On the surface, when we think about education funding, more money sounds like a good idea, the moral choice. Instead of just advocating for more funding, I am advocating for effective funding. As a father of two young boys, I do have concern for their educational journey as they grow up. As a taxpayer, I wonder if we're getting the most bang for our buck. As a legislator in the chamber of Congress that controls the purse strings, I often wonder where the billions and billions of dollar we spend on education are going, and what effect it is having.

Those thoughts went through my mind as my colleagues and I questioned Secretary Duncan this week and I found myself thinking back to two columns that John Stossel wrote recently, "The Blob That Ate Children," and "The Education Blob's Revenge."

Stossel pulls no punches in his first column and first few paragraphs when he says that unions are "a big reason kids don't like school and learn less." While I wouldn't consider myself anti-union, I do think Stossel makes some valid points about some of the dogmatic views many unions may hold.
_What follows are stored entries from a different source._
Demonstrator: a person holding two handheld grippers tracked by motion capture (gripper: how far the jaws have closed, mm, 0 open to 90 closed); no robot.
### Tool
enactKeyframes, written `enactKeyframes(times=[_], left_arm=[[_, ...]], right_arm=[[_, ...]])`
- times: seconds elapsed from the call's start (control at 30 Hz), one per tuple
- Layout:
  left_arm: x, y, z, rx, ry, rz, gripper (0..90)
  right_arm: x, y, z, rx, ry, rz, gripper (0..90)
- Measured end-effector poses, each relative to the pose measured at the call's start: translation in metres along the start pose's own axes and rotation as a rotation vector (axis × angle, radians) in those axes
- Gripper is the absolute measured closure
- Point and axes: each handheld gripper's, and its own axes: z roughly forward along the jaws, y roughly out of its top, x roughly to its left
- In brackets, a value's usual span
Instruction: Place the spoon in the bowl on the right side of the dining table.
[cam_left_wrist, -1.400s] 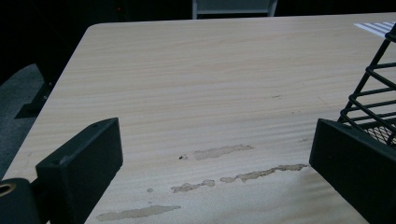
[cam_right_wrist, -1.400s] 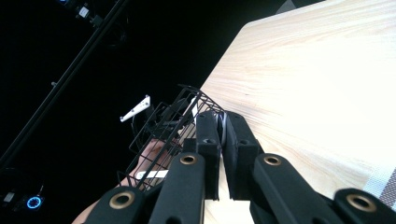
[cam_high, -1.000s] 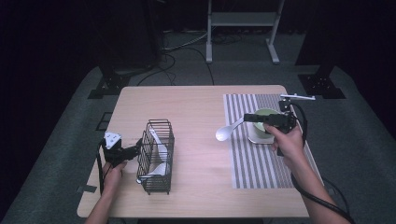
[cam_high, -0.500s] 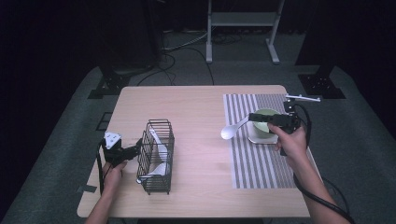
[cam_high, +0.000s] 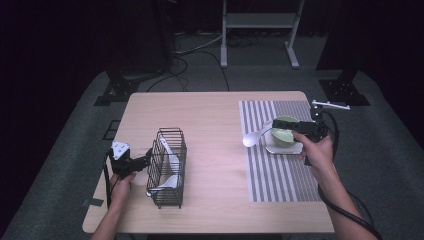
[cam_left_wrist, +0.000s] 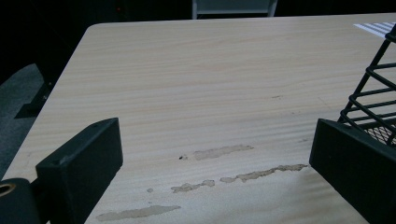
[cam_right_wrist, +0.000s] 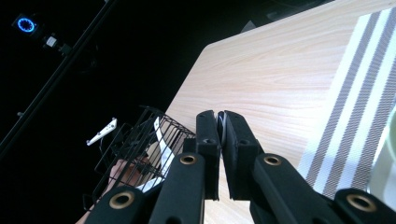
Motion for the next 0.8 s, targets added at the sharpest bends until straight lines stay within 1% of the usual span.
enactKeyframes(times=[0.17, 0.57, 0.8], left_arm=[[0.000, 0.000, 0.000, 0.000, 0.001, 0.000, 1.6], [0.000, 0.000, 0.000, 0.000, 0.001, 0.000, 1.6], [0.000, 0.000, 0.000, -0.001, 0.000, 0.001, 1.6]], right_arm=[[-0.005, 0.001, -0.004, -0.017, -0.007, 0.010, 85.3], [-0.012, 0.004, -0.013, -0.038, -0.037, 0.017, 85.3], [-0.017, 0.005, -0.019, -0.057, -0.049, 0.031, 85.4]])
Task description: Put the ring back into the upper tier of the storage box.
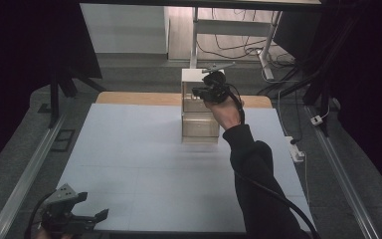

Stossel refers to for-profit charter schools that were started by Ben Chavis in some of the roughest neighborhoods in Oakland. Chavis launched a series of charter schools and from all reports, produced higher quality students that went to college while nearby public schools yielded lower graduation rates and spent a lot more money. Many members of the school board are attempting to shut down Chavis's schools, but at what cost?

The "Blob," as Stossel writes in the folllow-up column, "...Revenge," makes it hard for schools to improve. For all of the flak Congress takes for being gridlocked, I tend to agree with Stossel and would say the education system is far more gridlocked. Many cling to platitudes and talking points instead of focusing on what matters most: the education of our children.

Stossel concludes by focusing on the union battles in Wisconsin two years ago. His fight against the union leadership and their forcing members to purchase monopoly-enabled union insurance reminds me of some of the recent stories in Indiana about the Indiana State Teachers Association abusing the trust of its own members. While unions were created to advocate on behalf of workers and raise the common good of employees, it seems that all-too-often, we see are seeing unions more interested in the union, and less interested in the mission of the professionals they represent.

In short, the takeaway for me can be summed it up in a phrase that seems to be going around lately, "are we funding the institution, or the students?" I think that's an important question we must ask when determining the education of our children.